- _WHAT YOU SHOULD DO_: Give the data a second time, exactly and in full.
━━ INPUT
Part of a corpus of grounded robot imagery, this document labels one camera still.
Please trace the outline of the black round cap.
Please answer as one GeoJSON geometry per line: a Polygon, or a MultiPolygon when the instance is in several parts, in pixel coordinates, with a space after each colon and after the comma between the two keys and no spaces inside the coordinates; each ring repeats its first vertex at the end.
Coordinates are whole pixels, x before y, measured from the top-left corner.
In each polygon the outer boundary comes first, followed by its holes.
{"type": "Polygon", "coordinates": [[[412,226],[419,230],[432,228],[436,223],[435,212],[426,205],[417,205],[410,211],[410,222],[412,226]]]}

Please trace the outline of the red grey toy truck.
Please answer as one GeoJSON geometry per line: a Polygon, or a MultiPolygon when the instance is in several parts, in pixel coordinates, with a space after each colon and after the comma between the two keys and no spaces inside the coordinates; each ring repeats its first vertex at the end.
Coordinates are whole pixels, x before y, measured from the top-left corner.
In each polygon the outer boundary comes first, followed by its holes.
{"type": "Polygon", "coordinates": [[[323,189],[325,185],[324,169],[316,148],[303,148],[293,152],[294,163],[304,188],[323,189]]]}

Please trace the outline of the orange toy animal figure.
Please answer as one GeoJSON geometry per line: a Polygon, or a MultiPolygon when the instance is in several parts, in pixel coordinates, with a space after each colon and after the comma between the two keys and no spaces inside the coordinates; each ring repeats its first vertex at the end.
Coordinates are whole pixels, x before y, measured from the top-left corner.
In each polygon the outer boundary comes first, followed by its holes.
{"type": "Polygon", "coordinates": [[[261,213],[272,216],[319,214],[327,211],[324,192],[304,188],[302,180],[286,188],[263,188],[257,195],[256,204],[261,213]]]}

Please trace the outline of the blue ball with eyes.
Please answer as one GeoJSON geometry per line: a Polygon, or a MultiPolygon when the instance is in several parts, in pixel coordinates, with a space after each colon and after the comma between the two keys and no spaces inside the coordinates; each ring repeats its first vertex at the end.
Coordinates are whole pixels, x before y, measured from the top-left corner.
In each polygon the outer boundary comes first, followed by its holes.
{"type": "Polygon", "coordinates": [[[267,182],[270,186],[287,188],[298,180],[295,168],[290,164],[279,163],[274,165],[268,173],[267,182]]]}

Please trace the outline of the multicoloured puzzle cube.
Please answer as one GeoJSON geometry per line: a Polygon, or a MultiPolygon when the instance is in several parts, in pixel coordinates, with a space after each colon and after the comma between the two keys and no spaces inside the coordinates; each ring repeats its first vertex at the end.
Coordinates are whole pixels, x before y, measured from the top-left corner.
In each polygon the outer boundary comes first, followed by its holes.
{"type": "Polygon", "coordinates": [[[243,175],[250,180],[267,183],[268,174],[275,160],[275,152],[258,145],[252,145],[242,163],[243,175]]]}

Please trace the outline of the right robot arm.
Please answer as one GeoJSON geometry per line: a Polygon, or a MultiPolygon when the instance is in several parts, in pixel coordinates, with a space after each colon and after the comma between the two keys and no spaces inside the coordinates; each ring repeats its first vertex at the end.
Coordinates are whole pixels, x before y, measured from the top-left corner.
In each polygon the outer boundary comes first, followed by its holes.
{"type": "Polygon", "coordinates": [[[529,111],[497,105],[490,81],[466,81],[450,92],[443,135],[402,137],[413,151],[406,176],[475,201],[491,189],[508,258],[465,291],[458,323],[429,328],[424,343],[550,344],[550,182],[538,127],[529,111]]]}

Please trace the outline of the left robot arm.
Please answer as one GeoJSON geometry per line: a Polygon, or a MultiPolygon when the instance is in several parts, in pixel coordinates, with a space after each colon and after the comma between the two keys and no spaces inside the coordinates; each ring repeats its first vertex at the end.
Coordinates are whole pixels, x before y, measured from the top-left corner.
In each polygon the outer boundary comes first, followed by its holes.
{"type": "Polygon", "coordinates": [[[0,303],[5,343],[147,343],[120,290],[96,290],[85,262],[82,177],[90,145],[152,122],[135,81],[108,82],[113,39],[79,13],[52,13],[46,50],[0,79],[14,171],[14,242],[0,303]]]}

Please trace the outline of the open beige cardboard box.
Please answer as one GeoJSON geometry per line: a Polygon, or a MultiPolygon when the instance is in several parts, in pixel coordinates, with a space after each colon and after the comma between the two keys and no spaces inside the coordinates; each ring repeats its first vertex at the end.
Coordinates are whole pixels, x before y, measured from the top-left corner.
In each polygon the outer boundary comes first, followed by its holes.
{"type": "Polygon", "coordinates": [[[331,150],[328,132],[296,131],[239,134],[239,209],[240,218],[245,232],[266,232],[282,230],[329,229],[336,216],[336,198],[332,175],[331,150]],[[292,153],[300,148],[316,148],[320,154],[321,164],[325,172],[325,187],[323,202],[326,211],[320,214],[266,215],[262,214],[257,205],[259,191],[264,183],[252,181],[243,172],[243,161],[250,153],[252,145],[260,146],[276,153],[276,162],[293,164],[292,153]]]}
━━━━
- _RESPONSE FOR THIS EXERCISE_:
Part of a corpus of grounded robot imagery, this document labels one camera still.
Please trace the outline of the black round cap.
Please answer as one GeoJSON geometry per line: a Polygon, or a MultiPolygon when the instance is in several parts, in pixel coordinates, with a space after each colon and after the comma between the two keys and no spaces inside the coordinates; each ring repeats its first vertex at the end.
Coordinates are whole pixels, x before y, measured from the top-left corner.
In each polygon the outer boundary comes first, followed by its holes.
{"type": "Polygon", "coordinates": [[[412,226],[419,230],[432,228],[436,223],[435,212],[426,205],[417,205],[410,211],[410,222],[412,226]]]}

Please trace the outline of the red grey toy truck.
Please answer as one GeoJSON geometry per line: a Polygon, or a MultiPolygon when the instance is in several parts, in pixel coordinates, with a space after each colon and after the comma between the two keys and no spaces inside the coordinates; each ring repeats its first vertex at the end.
Coordinates are whole pixels, x before y, measured from the top-left corner.
In each polygon the outer boundary comes first, followed by its holes.
{"type": "Polygon", "coordinates": [[[323,189],[325,185],[324,169],[316,148],[303,148],[293,152],[294,163],[304,188],[323,189]]]}

Please trace the outline of the orange toy animal figure.
Please answer as one GeoJSON geometry per line: a Polygon, or a MultiPolygon when the instance is in several parts, in pixel coordinates, with a space after each colon and after the comma between the two keys and no spaces inside the coordinates; each ring repeats its first vertex at the end.
Coordinates are whole pixels, x before y, measured from the top-left corner.
In each polygon the outer boundary comes first, followed by its holes.
{"type": "Polygon", "coordinates": [[[261,213],[272,216],[319,214],[327,211],[324,192],[304,188],[302,180],[286,188],[263,188],[257,195],[256,204],[261,213]]]}

Please trace the outline of the blue ball with eyes.
Please answer as one GeoJSON geometry per line: a Polygon, or a MultiPolygon when the instance is in several parts, in pixel coordinates, with a space after each colon and after the comma between the two keys and no spaces inside the coordinates; each ring repeats its first vertex at the end.
Coordinates are whole pixels, x before y, measured from the top-left corner.
In each polygon the outer boundary comes first, followed by its holes.
{"type": "Polygon", "coordinates": [[[267,182],[270,186],[287,188],[298,180],[295,168],[290,164],[279,163],[274,165],[268,173],[267,182]]]}

Please trace the outline of the multicoloured puzzle cube.
Please answer as one GeoJSON geometry per line: a Polygon, or a MultiPolygon when the instance is in several parts, in pixel coordinates, with a space after each colon and after the comma between the two keys and no spaces inside the coordinates; each ring repeats its first vertex at the end.
Coordinates are whole pixels, x before y, measured from the top-left corner.
In each polygon the outer boundary comes first, followed by its holes.
{"type": "Polygon", "coordinates": [[[243,175],[250,180],[267,183],[268,174],[275,160],[275,152],[258,145],[252,145],[242,163],[243,175]]]}

Please trace the outline of the right robot arm.
Please answer as one GeoJSON geometry per line: a Polygon, or a MultiPolygon when the instance is in several parts, in pixel coordinates, with a space after each colon and after the comma between the two keys and no spaces inside the coordinates; each ring repeats its first vertex at the end.
Coordinates are whole pixels, x before y, measured from the top-left corner.
In each polygon the outer boundary comes first, followed by its holes.
{"type": "Polygon", "coordinates": [[[529,111],[497,105],[490,81],[466,81],[450,92],[443,135],[402,137],[413,151],[406,176],[475,201],[491,189],[508,258],[465,291],[458,323],[429,328],[424,343],[550,344],[550,182],[538,127],[529,111]]]}

Please trace the outline of the left robot arm.
Please answer as one GeoJSON geometry per line: a Polygon, or a MultiPolygon when the instance is in several parts, in pixel coordinates, with a space after each colon and after the comma between the two keys and no spaces inside the coordinates; each ring repeats its first vertex at the end.
Coordinates are whole pixels, x before y, measured from the top-left corner.
In each polygon the outer boundary comes first, followed by its holes.
{"type": "Polygon", "coordinates": [[[0,303],[5,343],[147,343],[120,290],[96,290],[85,262],[82,177],[90,145],[152,122],[135,81],[108,82],[113,39],[79,13],[52,13],[46,50],[0,79],[14,171],[14,242],[0,303]]]}

Please trace the outline of the open beige cardboard box.
Please answer as one GeoJSON geometry per line: a Polygon, or a MultiPolygon when the instance is in several parts, in pixel coordinates, with a space after each colon and after the comma between the two keys and no spaces inside the coordinates; each ring repeats its first vertex at the end.
Coordinates are whole pixels, x before y, measured from the top-left corner.
In each polygon the outer boundary comes first, followed by its holes.
{"type": "Polygon", "coordinates": [[[331,150],[328,132],[296,131],[239,134],[239,209],[240,218],[245,232],[266,232],[282,230],[329,229],[336,216],[336,198],[332,175],[331,150]],[[292,153],[300,148],[316,148],[320,154],[321,164],[325,172],[325,187],[323,202],[326,211],[320,214],[266,215],[262,214],[257,205],[259,191],[264,183],[252,181],[243,172],[243,161],[250,153],[252,145],[260,146],[276,153],[276,162],[293,164],[292,153]]]}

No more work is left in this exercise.